| WHAT YOU SHOULD DO |
Return all lines in the material below that contain "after".

THE DATA Start Marker

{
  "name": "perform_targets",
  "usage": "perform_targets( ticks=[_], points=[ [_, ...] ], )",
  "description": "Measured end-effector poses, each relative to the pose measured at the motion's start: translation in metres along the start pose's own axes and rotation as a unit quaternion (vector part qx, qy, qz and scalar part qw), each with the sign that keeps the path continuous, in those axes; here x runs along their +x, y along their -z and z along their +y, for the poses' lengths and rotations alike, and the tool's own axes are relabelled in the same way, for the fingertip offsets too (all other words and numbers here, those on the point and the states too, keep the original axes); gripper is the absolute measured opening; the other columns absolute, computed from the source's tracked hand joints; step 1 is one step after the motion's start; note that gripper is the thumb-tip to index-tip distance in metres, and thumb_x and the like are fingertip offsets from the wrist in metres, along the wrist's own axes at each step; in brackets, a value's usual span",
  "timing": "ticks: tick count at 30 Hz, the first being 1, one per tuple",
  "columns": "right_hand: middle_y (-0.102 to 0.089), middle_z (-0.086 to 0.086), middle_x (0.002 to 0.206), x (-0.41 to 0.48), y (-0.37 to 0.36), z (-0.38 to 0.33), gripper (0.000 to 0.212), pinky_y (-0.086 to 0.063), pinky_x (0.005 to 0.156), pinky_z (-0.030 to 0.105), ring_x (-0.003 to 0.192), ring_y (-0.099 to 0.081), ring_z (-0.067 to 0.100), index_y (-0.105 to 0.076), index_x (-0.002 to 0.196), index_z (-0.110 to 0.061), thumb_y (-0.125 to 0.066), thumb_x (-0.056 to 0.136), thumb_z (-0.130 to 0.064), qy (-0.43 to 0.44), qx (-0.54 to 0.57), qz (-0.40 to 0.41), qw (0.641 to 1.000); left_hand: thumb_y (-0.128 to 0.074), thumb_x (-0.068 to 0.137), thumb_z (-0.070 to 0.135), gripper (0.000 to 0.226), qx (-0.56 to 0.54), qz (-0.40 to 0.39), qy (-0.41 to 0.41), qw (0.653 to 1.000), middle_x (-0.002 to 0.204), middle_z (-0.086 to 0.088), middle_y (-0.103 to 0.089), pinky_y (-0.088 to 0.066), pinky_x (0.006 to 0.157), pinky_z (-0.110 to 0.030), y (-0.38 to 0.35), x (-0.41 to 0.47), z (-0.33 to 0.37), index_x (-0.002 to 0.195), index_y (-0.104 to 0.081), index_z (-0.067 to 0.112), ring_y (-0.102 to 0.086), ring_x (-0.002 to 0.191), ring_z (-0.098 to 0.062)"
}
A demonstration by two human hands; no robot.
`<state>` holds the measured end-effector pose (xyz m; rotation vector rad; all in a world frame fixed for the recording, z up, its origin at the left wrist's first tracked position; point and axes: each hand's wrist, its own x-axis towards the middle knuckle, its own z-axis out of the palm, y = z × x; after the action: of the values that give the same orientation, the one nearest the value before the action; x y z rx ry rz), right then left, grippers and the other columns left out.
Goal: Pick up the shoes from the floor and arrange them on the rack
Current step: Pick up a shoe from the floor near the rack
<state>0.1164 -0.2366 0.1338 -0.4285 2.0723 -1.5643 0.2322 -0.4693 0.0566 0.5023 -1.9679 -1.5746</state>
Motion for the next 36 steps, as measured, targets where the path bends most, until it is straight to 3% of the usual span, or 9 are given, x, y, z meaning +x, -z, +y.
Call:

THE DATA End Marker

| EXERCISE ANSWER |
  "description": "Measured end-effector poses, each relative to the pose measured at the motion's start: translation in metres along the start pose's own axes and rotation as a unit quaternion (vector part qx, qy, qz and scalar part qw), each with the sign that keeps the path continuous, in those axes; here x runs along their +x, y along their -z and z along their +y, for the poses' lengths and rotations alike, and the tool's own axes are relabelled in the same way, for the fingertip offsets too (all other words and numbers here, those on the point and the states too, keep the original axes); gripper is the absolute measured opening; the other columns absolute, computed from the source's tracked hand joints; step 1 is one step after the motion's start; note that gripper is the thumb-tip to index-tip distance in metres, and thumb_x and the like are fingertip offsets from the wrist in metres, along the wrist's own axes at each step; in brackets, a value's usual span",
`<state>` holds the measured end-effector pose (xyz m; rotation vector rad; all in a world frame fixed for the recording, z up, its origin at the left wrist's first tracked position; point and axes: each hand's wrist, its own x-axis towards the middle knuckle, its own z-axis out of the palm, y = z × x; after the action: of the values that give the same orientation, the one nearest the value before the action; x y z rx ry rz), right then left, grippers and the other columns left out.

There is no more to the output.